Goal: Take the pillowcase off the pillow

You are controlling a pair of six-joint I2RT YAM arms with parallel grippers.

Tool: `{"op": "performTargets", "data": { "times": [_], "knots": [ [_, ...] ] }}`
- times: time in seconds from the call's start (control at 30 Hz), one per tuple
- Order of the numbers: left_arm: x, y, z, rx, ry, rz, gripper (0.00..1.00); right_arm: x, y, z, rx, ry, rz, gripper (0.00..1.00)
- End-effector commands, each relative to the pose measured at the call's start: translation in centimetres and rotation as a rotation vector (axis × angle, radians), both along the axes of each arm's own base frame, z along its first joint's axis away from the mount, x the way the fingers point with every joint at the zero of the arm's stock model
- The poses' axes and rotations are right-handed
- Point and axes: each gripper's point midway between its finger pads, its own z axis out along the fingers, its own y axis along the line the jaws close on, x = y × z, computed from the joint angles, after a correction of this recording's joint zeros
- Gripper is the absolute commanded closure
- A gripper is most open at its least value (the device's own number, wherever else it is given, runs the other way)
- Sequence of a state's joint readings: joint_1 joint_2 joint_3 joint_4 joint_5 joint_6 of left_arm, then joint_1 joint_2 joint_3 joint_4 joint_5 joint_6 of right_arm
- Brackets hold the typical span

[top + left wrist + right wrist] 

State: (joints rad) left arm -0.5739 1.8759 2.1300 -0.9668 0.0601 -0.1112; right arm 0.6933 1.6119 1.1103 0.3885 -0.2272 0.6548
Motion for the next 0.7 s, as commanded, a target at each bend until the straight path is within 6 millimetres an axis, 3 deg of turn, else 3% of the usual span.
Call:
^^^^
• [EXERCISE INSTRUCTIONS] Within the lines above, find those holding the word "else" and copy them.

• [PROBLEM SOLUTION]
- A gripper is most open at its least value (the device's own number, wherever else it is given, runs the other way)
Motion for the next 0.7 s, as commanded, a target at each bend until the straight path is within 6 millimetres an axis, 3 deg of turn, else 3% of the usual span.

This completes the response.